Here we can see that the function returns the information about the first repository from the topic page. The top repository in this case is 'three.js' with 80.6k stars.

Grab the information from top 30 repos under a topic.

Now, we'll write a function to grab information about repositories within a topic. It will take in a topic soup and return a pandas DataFrame on the top 30 repos in that topic.

def get_topic_repos(topic_soup):

    div_selection_class = 'd-flex flex-justify-between my-3'
    repo_tags = topic_soup.find_all('div', {'class': div_selection_class})

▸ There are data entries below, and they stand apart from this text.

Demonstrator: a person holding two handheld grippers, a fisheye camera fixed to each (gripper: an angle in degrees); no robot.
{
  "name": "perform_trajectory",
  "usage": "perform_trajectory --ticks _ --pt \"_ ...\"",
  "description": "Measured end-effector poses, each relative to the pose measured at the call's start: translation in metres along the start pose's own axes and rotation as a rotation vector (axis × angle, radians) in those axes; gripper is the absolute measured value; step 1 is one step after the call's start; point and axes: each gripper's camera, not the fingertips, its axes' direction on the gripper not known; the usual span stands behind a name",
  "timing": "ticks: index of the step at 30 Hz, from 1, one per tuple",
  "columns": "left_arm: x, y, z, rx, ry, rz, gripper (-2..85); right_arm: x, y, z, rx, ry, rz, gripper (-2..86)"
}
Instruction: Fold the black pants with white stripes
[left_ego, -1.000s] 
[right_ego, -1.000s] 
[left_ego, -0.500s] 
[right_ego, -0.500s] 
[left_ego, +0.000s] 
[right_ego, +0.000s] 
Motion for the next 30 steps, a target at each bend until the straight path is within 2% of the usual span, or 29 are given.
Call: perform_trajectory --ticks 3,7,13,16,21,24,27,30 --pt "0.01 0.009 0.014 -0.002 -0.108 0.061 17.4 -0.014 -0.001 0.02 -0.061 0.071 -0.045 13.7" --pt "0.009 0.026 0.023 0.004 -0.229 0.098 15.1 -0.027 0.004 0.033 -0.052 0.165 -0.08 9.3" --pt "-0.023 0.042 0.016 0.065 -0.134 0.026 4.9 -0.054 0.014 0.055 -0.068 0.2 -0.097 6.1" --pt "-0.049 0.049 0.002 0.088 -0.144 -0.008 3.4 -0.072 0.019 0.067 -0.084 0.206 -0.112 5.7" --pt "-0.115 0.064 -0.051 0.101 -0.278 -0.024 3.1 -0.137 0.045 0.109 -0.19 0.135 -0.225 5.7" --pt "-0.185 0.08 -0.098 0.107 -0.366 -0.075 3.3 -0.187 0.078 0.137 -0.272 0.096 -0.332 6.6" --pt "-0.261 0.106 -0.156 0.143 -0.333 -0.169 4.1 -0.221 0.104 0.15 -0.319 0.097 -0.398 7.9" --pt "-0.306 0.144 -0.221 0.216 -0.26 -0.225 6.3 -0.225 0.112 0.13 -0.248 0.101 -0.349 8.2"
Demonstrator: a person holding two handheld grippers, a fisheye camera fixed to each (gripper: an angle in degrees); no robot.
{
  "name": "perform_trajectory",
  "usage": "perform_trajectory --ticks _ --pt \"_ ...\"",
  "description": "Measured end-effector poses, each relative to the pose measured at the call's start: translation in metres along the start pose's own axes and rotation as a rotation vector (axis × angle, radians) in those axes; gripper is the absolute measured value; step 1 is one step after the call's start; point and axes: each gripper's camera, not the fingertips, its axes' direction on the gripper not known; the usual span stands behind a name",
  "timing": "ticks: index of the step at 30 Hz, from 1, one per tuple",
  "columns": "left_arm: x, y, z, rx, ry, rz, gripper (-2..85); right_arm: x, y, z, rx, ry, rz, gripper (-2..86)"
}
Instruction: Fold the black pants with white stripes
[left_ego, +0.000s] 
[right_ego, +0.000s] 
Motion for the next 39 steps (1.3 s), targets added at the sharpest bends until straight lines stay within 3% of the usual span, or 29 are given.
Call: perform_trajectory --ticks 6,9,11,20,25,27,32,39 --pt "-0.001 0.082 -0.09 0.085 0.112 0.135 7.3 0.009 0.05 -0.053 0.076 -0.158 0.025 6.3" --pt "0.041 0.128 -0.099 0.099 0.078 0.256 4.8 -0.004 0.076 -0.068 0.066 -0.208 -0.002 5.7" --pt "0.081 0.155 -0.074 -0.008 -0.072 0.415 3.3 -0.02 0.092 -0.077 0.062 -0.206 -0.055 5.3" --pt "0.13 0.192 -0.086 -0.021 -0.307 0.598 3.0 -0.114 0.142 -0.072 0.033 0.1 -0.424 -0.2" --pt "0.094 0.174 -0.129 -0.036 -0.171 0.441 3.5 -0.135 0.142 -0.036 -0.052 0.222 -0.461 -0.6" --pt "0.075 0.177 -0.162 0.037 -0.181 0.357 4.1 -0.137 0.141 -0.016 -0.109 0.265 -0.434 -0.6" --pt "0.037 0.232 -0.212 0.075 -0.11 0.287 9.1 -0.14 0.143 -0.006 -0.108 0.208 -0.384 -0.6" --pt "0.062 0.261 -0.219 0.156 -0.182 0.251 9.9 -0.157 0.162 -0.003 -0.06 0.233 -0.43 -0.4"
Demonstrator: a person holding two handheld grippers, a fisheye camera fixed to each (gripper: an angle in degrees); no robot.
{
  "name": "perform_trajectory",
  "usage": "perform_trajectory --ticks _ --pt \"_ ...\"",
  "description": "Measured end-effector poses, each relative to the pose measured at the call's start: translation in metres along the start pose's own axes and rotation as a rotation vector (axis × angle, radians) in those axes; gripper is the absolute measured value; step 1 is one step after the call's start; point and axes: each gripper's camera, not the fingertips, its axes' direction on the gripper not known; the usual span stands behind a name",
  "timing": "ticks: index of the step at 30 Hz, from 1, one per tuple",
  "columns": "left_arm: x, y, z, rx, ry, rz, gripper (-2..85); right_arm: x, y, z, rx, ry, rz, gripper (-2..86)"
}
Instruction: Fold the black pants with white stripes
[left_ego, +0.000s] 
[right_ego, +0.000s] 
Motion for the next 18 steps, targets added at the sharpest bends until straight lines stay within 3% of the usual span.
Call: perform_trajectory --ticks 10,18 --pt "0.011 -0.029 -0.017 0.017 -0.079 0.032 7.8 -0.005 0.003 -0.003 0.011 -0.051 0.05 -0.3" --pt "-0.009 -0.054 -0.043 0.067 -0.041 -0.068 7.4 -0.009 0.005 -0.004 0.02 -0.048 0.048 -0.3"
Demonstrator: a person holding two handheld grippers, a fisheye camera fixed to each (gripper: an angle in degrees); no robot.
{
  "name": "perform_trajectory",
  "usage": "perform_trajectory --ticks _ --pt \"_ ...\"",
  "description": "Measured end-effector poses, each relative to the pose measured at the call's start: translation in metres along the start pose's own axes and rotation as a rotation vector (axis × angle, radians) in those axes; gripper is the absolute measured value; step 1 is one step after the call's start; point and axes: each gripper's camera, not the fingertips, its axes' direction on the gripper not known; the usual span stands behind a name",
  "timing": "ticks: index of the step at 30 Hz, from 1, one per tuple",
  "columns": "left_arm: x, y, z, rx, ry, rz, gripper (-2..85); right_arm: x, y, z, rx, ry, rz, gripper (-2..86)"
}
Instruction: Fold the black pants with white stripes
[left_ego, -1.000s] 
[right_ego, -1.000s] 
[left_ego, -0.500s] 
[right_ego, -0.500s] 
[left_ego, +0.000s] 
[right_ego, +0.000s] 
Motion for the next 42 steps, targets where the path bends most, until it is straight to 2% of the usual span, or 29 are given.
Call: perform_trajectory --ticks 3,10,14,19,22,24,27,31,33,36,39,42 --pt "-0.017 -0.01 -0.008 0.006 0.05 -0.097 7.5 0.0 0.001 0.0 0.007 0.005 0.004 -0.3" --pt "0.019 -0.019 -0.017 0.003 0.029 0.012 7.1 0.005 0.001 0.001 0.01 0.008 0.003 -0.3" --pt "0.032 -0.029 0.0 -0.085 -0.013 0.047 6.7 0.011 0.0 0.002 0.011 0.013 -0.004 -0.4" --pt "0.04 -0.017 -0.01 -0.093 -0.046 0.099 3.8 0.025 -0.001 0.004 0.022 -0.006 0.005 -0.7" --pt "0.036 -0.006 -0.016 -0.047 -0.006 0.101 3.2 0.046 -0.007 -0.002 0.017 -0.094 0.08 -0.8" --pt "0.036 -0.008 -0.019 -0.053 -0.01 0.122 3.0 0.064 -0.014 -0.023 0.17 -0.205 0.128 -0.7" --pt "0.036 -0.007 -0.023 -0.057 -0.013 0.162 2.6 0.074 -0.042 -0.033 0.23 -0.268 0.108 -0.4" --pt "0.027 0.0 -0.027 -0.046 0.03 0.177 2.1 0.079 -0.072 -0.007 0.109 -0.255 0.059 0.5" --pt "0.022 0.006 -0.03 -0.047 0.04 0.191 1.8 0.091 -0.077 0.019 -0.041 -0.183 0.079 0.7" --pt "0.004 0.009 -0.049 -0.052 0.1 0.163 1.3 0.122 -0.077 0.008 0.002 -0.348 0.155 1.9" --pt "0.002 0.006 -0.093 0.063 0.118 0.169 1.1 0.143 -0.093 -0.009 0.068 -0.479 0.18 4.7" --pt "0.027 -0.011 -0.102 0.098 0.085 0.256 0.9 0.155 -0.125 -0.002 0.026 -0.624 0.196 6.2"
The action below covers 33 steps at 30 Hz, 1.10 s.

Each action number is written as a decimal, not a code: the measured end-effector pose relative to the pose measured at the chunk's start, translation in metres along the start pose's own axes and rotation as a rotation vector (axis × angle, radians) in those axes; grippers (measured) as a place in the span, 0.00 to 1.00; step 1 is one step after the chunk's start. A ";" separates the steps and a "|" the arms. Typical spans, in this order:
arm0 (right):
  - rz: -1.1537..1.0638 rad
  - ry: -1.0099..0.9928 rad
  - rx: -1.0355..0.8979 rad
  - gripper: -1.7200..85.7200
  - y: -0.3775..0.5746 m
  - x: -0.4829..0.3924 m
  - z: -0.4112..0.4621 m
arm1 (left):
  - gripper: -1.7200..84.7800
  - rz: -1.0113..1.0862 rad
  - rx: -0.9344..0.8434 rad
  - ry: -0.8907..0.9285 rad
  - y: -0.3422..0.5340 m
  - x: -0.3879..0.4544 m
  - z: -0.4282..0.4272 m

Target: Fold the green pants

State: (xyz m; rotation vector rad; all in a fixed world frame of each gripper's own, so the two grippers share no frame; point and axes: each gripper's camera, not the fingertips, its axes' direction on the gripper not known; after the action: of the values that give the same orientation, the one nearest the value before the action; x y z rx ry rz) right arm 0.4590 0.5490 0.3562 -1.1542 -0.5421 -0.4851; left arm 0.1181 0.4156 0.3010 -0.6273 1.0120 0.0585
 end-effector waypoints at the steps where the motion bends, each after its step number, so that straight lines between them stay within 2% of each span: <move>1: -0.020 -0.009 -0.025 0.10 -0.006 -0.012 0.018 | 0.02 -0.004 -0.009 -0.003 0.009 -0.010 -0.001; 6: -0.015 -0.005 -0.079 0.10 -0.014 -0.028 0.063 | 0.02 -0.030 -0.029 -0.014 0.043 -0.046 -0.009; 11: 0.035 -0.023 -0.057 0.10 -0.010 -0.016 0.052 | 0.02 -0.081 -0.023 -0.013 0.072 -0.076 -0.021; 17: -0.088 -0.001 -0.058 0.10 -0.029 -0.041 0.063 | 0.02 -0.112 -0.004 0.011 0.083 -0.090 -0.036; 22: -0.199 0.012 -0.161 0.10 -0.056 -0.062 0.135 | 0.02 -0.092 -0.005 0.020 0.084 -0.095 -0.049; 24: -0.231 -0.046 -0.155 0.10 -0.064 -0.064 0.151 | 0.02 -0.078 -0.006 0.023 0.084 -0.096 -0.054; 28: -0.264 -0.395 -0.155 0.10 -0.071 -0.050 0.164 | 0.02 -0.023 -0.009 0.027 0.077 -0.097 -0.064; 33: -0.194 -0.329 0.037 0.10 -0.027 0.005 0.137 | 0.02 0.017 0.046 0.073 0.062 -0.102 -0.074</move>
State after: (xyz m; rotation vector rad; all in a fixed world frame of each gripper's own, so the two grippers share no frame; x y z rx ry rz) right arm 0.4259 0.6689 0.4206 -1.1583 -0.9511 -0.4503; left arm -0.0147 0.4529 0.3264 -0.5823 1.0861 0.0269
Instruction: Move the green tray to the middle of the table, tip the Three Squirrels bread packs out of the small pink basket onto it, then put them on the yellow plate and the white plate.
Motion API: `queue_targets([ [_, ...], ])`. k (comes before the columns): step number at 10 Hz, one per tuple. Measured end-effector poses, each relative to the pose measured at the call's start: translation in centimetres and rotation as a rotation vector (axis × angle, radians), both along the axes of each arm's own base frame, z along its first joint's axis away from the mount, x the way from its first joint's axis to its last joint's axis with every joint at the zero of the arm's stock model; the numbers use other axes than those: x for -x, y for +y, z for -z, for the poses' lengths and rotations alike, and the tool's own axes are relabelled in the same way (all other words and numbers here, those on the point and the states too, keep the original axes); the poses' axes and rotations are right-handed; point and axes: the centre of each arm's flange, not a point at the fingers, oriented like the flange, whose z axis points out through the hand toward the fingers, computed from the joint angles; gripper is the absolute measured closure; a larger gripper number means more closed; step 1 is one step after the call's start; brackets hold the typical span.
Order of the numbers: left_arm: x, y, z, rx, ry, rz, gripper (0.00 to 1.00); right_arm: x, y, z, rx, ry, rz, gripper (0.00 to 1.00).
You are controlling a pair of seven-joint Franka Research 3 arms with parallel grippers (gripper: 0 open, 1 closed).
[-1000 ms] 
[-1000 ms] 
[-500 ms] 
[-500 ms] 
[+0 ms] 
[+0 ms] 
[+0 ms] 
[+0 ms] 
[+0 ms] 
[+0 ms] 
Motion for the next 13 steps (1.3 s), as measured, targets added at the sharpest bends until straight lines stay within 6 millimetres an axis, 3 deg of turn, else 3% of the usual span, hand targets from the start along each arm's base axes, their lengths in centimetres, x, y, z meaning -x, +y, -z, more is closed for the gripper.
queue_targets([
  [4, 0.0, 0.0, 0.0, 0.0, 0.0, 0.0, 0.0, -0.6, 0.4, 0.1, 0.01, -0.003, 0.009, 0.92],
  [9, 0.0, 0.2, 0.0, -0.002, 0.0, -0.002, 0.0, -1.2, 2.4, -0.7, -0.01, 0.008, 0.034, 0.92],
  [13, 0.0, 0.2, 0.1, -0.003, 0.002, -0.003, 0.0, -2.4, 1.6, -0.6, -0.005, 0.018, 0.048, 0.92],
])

    topic_repos_dict = { 'username': [], 'repo_name': [], 'stars': [],'repo_url': []}

    # Get repo info
    for i in range(len(repo_tags)):
        username, repo_name, stars, repo_url = get_repo_info(repo_tags[i])
        topic_repos_dict['username'].append(username)
        topic_repos_dict['repo_name'].append(repo_name)
        topic_repos_dict['stars'].append(stars)
        topic_repos_dict['repo_url'].append(repo_url)
        
    return pd.DataFrame(topic_repos_dict)

# Example
get_topic_repos(page)

As we can see, the function has returned a pandas DataFrame of the top 30 repos from the topic '3d'. Now, we'll make function to save this DataFrame as a csv file if we haven't already created a file on that topic.

Save topic file

def scrape_topic(topic_url, path):
    if os.path.exists(path):
        print("The file {} already exists. Skipping...".format(path))
        return
    topic_df = get_topic_repos(get_topic_page(topic_url))
    topic_df.to_csv(path, index=None)

Putting it all together

We have a funciton to get the list of topics
We have a function to create a CSV file for scraped repos from a topics page
Let's create a function to put them together

def scrape_topics_repos():
    print('Scraping list of topics')
    topics_df = scrape_topics()
    
    os.makedirs('data', exist_ok=True)
    for index, row in topics_df.iterrows():
        print(f"Scraping top repositories for {row['Title']}")
        scrape_topic(row['URL'], f"data/{row['Title']}.csv")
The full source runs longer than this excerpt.